WORK TASK =
Exclude the pictures, then copy word for word the lines running from the beginning of the records through the line with "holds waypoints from".

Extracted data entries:
***
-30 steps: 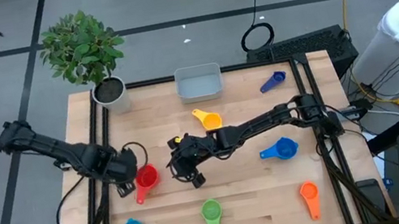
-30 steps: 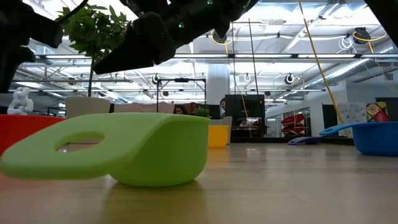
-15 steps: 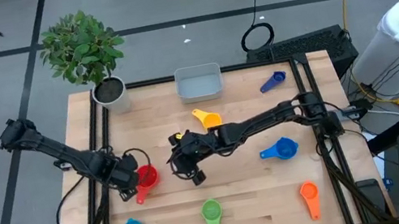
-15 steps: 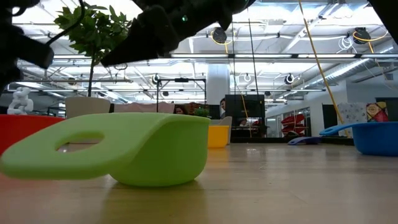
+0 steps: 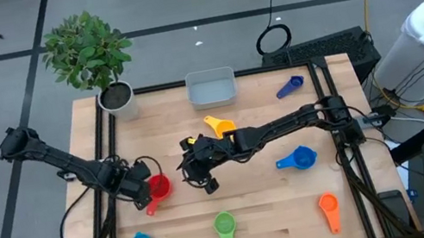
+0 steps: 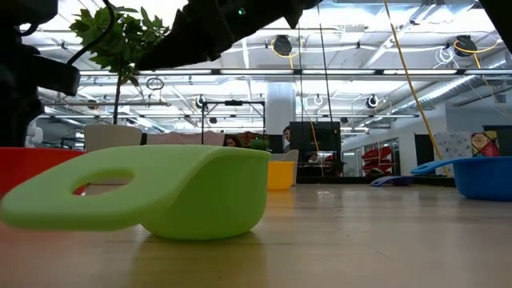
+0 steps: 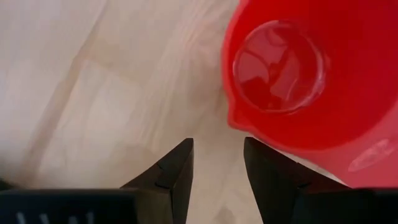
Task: Nest measuring cups in basket
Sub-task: Move the red measuring cup to the middle of the table, then stack the blue measuring cup on top of the red measuring cup
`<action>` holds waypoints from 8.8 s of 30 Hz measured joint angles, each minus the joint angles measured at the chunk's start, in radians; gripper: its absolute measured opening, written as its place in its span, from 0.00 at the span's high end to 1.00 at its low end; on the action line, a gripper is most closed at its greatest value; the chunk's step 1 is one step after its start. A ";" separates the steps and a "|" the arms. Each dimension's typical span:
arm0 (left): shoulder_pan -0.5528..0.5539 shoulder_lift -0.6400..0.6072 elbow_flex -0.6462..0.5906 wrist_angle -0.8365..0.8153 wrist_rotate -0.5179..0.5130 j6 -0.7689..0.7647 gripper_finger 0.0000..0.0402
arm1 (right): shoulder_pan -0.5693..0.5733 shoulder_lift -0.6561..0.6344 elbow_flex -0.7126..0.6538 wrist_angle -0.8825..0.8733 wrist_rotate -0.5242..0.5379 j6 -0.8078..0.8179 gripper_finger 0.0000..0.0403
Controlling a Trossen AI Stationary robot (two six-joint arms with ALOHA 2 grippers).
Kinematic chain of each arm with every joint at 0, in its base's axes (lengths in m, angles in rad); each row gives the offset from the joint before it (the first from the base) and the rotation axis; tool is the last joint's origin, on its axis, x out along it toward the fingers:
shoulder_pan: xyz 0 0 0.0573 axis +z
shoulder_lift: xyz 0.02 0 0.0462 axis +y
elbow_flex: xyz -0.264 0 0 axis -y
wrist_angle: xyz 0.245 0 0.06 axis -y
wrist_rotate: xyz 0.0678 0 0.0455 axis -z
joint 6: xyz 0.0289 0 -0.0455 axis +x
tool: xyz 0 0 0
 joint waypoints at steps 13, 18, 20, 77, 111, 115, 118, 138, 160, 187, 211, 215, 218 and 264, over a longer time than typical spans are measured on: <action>0.106 0.000 0.000 0.207 -0.095 0.152 0.64 | -0.014 0.000 0.000 -0.243 -0.002 -0.002 0.55; 0.179 0.000 0.000 0.366 -0.126 0.257 0.64 | 0.000 0.000 0.000 -0.236 -0.008 -0.018 0.55; 0.205 0.000 0.002 0.425 -0.128 0.311 0.64 | 0.003 0.000 0.000 -0.235 -0.026 -0.018 0.55; 0.279 0.256 0.060 0.492 0.019 0.377 0.64 | 0.019 0.002 -0.047 -0.221 -0.059 -0.017 0.55; 0.382 -0.097 0.207 0.405 -0.152 0.695 0.64 | 0.023 0.004 -0.166 -0.084 -0.116 0.005 0.55; 0.380 -0.152 0.232 0.403 -0.176 0.725 0.64 | 0.029 0.011 -0.168 -0.072 -0.114 0.000 0.55; 0.380 -0.165 0.233 0.398 -0.179 0.737 0.64 | 0.031 0.010 -0.167 -0.062 -0.135 0.001 0.55; 0.380 -0.158 0.233 0.368 -0.179 0.737 0.64 | 0.015 0.047 -0.167 -0.114 -0.106 -0.018 0.55; 0.378 -0.158 0.233 0.340 -0.179 0.725 0.64 | -0.001 0.047 -0.166 -0.244 -0.024 -0.025 0.60; 0.378 -0.157 0.233 0.331 -0.179 0.722 0.64 | 0.000 -0.052 -0.167 -0.583 -0.028 -0.130 1.00; 0.376 -0.157 0.233 0.325 -0.179 0.724 0.64 | 0.014 -0.065 -0.256 -0.580 -0.133 -0.089 0.94; 0.376 -0.157 0.233 0.324 -0.179 0.722 0.64 | 0.014 -0.069 -0.257 -0.558 -0.134 -0.088 0.86; 0.376 -0.157 0.233 0.324 -0.179 0.719 0.64 | 0.014 -0.081 -0.257 -0.549 -0.133 -0.088 0.80; 0.371 -0.157 0.233 0.302 -0.179 0.728 0.64 | 0.200 -0.792 -0.710 -1.021 -0.032 0.779 0.63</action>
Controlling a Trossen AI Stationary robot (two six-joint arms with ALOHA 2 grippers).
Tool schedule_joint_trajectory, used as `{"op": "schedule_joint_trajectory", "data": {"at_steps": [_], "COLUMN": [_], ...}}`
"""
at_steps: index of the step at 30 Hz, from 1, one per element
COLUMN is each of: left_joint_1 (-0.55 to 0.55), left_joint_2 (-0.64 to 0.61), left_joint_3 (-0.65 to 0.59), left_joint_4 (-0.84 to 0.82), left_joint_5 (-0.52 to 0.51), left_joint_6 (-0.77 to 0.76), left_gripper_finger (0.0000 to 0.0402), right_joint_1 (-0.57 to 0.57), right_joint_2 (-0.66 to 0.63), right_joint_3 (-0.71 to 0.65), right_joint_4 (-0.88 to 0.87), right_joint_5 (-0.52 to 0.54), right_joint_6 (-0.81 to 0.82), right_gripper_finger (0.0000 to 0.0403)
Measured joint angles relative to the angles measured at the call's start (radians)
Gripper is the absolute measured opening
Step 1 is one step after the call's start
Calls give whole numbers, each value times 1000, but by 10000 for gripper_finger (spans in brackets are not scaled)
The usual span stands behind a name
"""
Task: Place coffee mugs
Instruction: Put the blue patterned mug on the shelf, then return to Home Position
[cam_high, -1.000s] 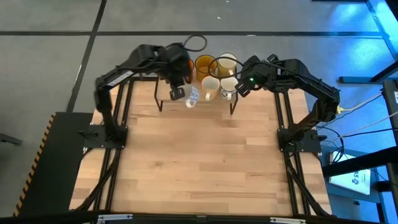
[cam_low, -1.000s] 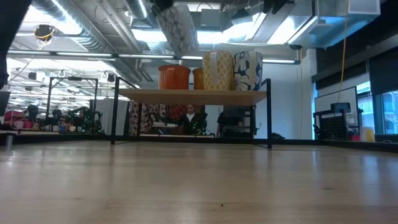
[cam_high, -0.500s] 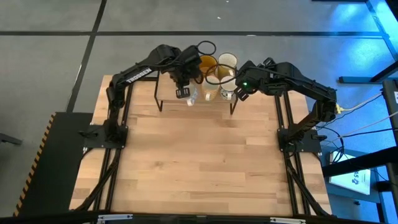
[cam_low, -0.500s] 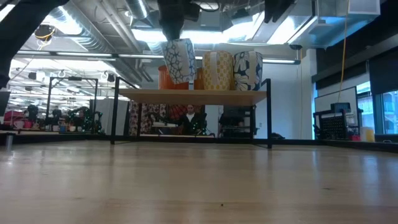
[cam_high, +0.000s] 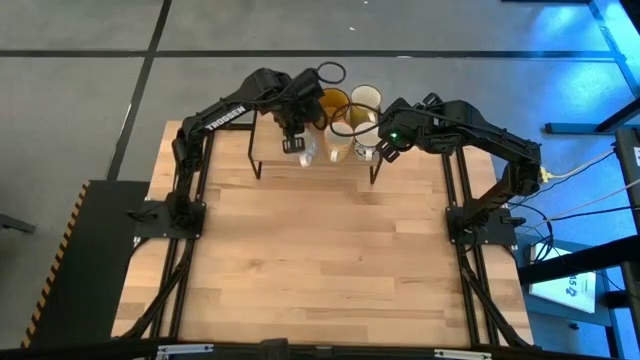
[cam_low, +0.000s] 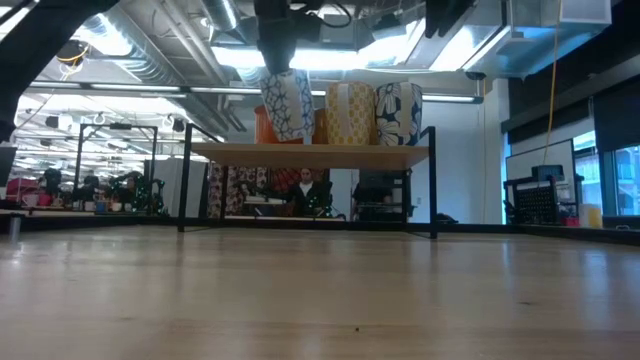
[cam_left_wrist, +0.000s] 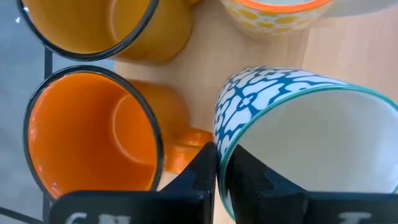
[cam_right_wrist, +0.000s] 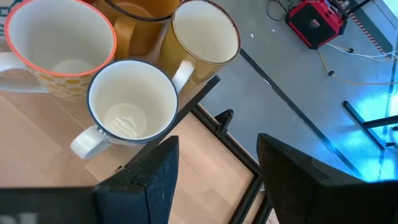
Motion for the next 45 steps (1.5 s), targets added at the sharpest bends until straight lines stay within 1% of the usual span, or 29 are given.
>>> {"op": "schedule_joint_trajectory", "data": {"at_steps": [3, 11, 16, 23, 26, 31, 35, 45], "left_joint_1": [1, 0, 0, 0, -1, -3, -10, -22], "left_joint_2": [5, 13, 13, 13, 13, 13, 11, 3], "left_joint_3": [0, -1, -1, -1, -1, -1, -1, -1], "left_joint_4": [3, 15, 26, 57, 67, 83, 86, 86], "left_joint_5": [-3, -6, -7, -10, -11, -32, -91, -91], "left_joint_6": [4, 3, -1, -3, -3, -3, -2, -4], "left_gripper_finger": [26, 28, 51, 94, 105, 109, 109, 109], "right_joint_1": [0, 0, 0, 0, 0, 0, 0, 0], "right_joint_2": [0, 0, 0, 0, 0, 0, 0, 0], "right_joint_3": [0, 0, 0, 0, 0, 0, 0, 0], "right_joint_4": [0, 0, 0, 0, 0, 0, 1, 6], "right_joint_5": [0, -19, -26, -26, -26, -26, -26, -26], "right_joint_6": [1, 3, 3, 3, 3, 3, 3, 3], "right_gripper_finger": [205, 205, 205, 205, 205, 205, 205, 205]}}
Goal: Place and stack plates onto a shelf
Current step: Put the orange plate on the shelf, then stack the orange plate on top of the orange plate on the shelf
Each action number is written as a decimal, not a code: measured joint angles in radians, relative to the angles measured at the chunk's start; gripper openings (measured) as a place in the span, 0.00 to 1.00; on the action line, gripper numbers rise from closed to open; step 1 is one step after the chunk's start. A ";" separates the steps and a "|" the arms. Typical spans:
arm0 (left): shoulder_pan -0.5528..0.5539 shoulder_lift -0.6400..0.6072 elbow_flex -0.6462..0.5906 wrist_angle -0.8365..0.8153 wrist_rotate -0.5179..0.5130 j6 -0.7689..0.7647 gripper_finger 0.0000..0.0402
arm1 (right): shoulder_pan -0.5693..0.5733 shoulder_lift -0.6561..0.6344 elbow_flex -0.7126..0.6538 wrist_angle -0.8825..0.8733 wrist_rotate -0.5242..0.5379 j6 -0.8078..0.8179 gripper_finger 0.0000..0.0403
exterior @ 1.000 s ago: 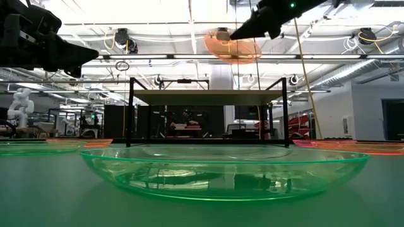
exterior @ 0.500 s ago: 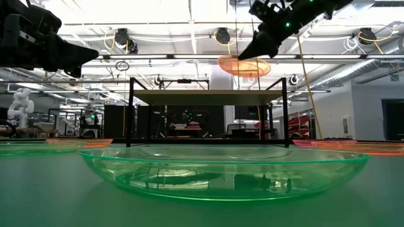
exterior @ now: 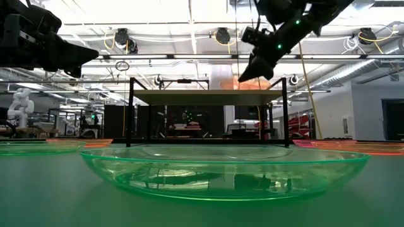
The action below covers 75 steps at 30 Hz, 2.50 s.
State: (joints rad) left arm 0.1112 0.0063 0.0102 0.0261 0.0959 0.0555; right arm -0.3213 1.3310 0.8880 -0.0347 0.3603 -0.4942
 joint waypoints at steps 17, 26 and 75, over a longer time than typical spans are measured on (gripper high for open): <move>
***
RESULT OF THE TASK =
-30 steps: 
-30 steps: 
-15 steps: 
-15 steps: 
+0 steps: 
+0 steps: 
+0 steps: 
Task: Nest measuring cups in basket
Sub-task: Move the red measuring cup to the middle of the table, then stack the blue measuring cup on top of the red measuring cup
`<action>` holds waypoints from 8.8 s of 30 Hz measured joint angles, each minus the joint angles measured at the chunk's start, in radians; gripper: its absolute measured opening, written as its place in its span, from 0.00 at the span's high end to 1.00 at its low end; on the action line, a gripper is most closed at its greatest value; the chunk's step 1 is one step after its start. A ";" separates the steps and a "|" the arms. Each dimension's typical span:

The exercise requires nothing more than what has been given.